Neugier- und Planungsphase
Die Schüler werden informiert, dass es dank RFID tatsächlich möglich ist, Informatiksysteme zu betreiben, die quasi genauso wie diese Karte funktionieren. Das Blatt mit dem Fallbeispiel wird ausgeteilt und die Schüler erhalten zunächst einen Leseauftrag. Danach folgt wahrscheinlich der Knackpunkt der Stunde, denn es ist eine Problematisierung zu bewerkstelligen, die die Schüler hinreichend motiviert, sich mit den Inhalten des BDSG auseinanderzusetzen. Hierfür könnte - vielleicht ein wenig kleinschrittig - folgendermaßen vorgegangen werden (1-3 = Sicherung des Textverständnisses):
Erarbeitungsphase
Die Schüler erhalten folgenden (Gruppen-)Arbeitsauftrag:
Beurteilt unter Verwendung des Arbeitsblatts "Wichtige Regelungen des Bundesdatenschutzgesetzes (BDSG)", inwieweit das RFID-Projekt der Hungerhill School Chancen hätte, an deutschen Schulen zum Einsatz zu kommen.
Arbeitshinweise:
- Prüft insbesondere, gegen welche BDSG-Regelungen das Projekt möglicherweise verstößt.

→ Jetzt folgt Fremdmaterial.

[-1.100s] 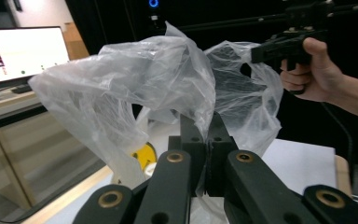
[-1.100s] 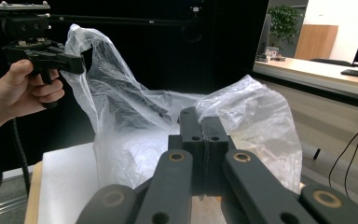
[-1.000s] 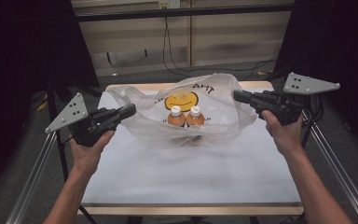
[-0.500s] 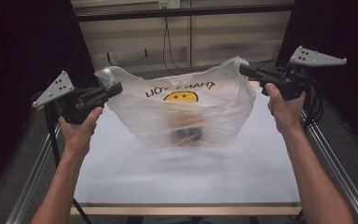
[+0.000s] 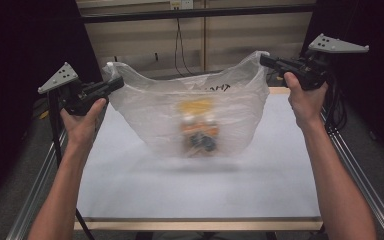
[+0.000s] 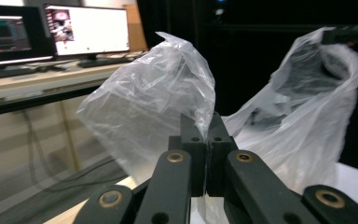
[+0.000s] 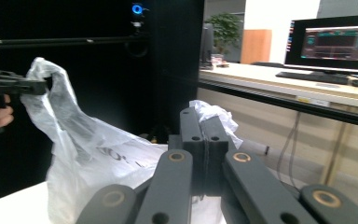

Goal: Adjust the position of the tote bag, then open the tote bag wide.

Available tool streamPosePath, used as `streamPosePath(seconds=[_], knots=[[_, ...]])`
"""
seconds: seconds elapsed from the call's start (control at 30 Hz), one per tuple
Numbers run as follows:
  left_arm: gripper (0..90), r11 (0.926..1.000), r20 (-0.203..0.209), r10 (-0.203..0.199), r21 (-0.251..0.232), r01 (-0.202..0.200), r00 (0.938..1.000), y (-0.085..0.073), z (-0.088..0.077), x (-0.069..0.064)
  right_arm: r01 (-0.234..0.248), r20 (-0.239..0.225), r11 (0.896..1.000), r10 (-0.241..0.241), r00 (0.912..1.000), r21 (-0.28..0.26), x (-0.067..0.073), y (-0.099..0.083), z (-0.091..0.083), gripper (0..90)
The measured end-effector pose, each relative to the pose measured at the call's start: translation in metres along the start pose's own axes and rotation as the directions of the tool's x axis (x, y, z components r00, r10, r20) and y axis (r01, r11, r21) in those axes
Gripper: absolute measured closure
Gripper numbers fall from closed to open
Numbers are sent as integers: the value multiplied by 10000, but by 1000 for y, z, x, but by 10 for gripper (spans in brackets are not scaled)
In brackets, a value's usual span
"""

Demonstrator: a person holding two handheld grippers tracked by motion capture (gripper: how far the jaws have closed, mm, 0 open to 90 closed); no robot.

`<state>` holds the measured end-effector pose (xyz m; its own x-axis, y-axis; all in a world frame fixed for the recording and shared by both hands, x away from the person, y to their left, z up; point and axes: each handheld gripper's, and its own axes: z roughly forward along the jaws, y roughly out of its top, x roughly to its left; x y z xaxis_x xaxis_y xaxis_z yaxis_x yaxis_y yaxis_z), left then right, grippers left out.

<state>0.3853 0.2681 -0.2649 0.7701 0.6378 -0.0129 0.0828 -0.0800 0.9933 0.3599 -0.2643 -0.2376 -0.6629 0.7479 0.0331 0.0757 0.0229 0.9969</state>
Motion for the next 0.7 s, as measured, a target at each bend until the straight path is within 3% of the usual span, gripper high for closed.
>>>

- Unter welchen Bedingungen/Auflagen könnte es trotzdem durchgeführt werden?
- Welche Rechte ergeben sich im Zusammenhang mit der Durchführung eines solchen Projekts für die betroffenen Personen aus dem BDSG?
Haltet eure Ergebnisse zwecks Präsentation in geeigneter Form fest (Plakat, Beamer, ...).
Vertiefungsphase
Es folgt die obligatorische Präsentation und Besprechung der Gruppenarbeitsergebnisse.
Schließlich sollte noch Zeit vorhanden sein, einzelne RFID-Einsatzgebiete, die im Modul 2 erarbeitet wurden, unter dem Fokus Erfassung/Speicherung/Verarbeitung personenbezogener Daten (ja/nein) und Einhaltung der Datenschutzregelungen diskutiert und kategorisiert werden.